Beinlich: Nicht nur sportlich, sondern auch privat haben mich die drei Jahre in England geprägt. Mit einem Schlag tauchte ich in ein völlig anderes Leben ein. Ich war zuvor noch in der DDR aufgewachsen, hatte mir mit meinem Bruder ein Zimmer geteilt. Mit 19 habe ich dann mein Elternhaus verlassen, stand plötzlich auf eigenen Beinen und bin mit meiner damaligen Freundin und heutigen Frau auf die Insel gegangen.
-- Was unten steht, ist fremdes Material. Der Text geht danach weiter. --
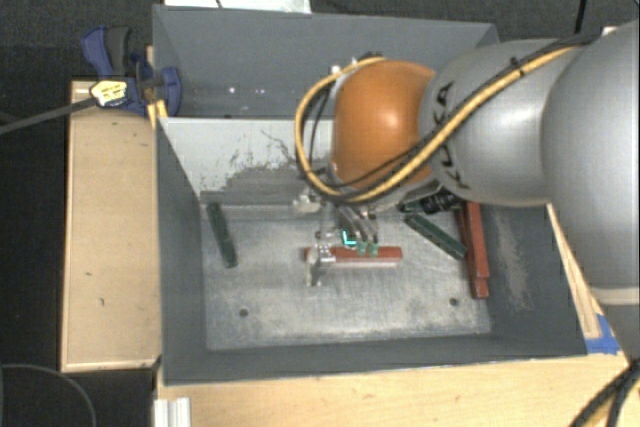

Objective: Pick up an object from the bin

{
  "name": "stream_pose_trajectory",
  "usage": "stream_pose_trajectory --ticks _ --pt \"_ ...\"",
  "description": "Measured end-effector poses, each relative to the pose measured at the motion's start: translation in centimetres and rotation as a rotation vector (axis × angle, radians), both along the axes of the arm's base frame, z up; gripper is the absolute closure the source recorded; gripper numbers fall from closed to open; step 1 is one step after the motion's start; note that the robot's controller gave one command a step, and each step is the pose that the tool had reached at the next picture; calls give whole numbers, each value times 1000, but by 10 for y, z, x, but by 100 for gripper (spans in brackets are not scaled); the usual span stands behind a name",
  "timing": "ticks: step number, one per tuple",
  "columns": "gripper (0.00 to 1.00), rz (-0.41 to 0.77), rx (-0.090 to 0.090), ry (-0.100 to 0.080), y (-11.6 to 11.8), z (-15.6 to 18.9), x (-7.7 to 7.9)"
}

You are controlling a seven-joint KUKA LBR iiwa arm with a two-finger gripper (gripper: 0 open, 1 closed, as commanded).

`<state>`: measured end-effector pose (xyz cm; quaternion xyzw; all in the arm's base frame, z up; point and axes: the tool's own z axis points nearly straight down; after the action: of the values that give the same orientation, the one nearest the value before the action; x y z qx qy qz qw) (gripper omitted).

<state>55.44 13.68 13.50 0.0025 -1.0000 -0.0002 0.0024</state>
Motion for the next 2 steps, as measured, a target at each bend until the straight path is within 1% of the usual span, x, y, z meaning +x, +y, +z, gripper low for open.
stream_pose_trajectory --ticks 1,2 --pt "0 -4 1 -7 0 3 2" --pt "0 -62 2 -12 -63 -52 19"
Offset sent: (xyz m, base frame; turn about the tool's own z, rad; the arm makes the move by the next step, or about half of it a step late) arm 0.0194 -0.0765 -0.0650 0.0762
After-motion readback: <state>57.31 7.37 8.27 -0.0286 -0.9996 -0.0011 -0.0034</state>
Es war eine tolle, spannende und schwierige Lehrzeit - mit einem positiven Ende, wie sich später gezeigt hat.

DFB.de: Warum hat es aber nicht schon in England mit dem Durchbruch geklappt?

Beinlich: Im Nachhinein muss ich sagen, dass ich noch nicht so weit war. Nicht unbedingt vom fußballerischen Können, sondern vielmehr im körperlichen Bereich hatte ich Defizite. Ich wog damals 70 Kilogramm und wurde von den erfahrenen Profis zur Seite gedrückt. Wenn Stuart Pearce damals seinen Körper richtig reingestellt hatte, bin ich auf die dritte Reihe der Tribüne geflogen. (lacht) Ich war bis dahin nie ein Fan von Krafttraining, hatte aber schnell begriffen, wie wichtig der athletische Bereich mit der entsprechenden Robustheit ist, um sich durchsetzen zu können. Es reicht - damals wie heute - nicht aus, wenn man "nur" gut Fußball spielen kann.

DFB.de: Ist es richtig, dass Sie während Ihrer Auszeit Golfprofi werden wollten?

Beinlich: Nach meiner aktiven Karriere hatte ich die Zeit und war auf der Suche nach einer neuen sportlichen Herausforderung. Es war zwar eine utopische Vorstellung, aber man muss sich halt Ziele setzen. (lacht) Ich bin auf jeden Fall zu einem leidenschaftlichen Golfer geworden, stand fünf- bis sechsmal pro Woche auf dem Platz. Ich wollte mit 50 Jahren an der Senior-Tour teilnehmen und Qualifikationsturniere spielen. Durch meine jetzige Aufgabe bei Hansa ist das vom zeitlichen Aufwand aber nicht machbar. Ich übe den Golfsport daher nur noch freizeitmäßig aus.

DFB.de: Ihr Handicap zur besten Zeit?

Beinlich: Ich hatte Handicap 6. Also schon ganz ordentlich. (lacht)

DFB.de: Wie halten Sie sich sonst fit?

Beinlich: Ich wurde 2015 am Knie operiert und kann heute nicht einmal mehr intensiv joggen, kann auch einen 18-Loch-Kurs auf dem Golfplatz nicht mehr ohne Weiteres ablaufen. Ich halte mich zu Hause auf meinem Crosstrainer fit. Dass ich nicht mehr Fußball spielen kann, tut weh. Von 2012 bis 2014 sind wir mit der Ü 40 von Hansa Rostock dreimal Deutscher Meister geworden. Es waren die größten Erfolge meiner sportlichen Karriere. (lacht)

DFB.de: Zum Abschluss noch eine weitere persönliche Frage: Wie sind Sie überhaupt zu Ihrem Spitznamen "Paule" gekommen?

Beinlich: Ich hatte damals in der Junioren-Mannschaft des BFC Dynamo gespielt, in der es viele Stefans und Steffens gab. Unser damaliger Trainer nahm mich in den Arm und sagte: Stefan, ab heute heißt du Paule. Ich war als Achtjähriger nicht begeistert, weil 1980 meistens Menschen diesen Namen hatten, die deutlich älter waren. Der Name hat sich im Fußball jedoch komplett durchgesetzt und ist bis heute noch immer präsent. Von daher muss ich mich im Nachhinein dafür fast noch bedanken.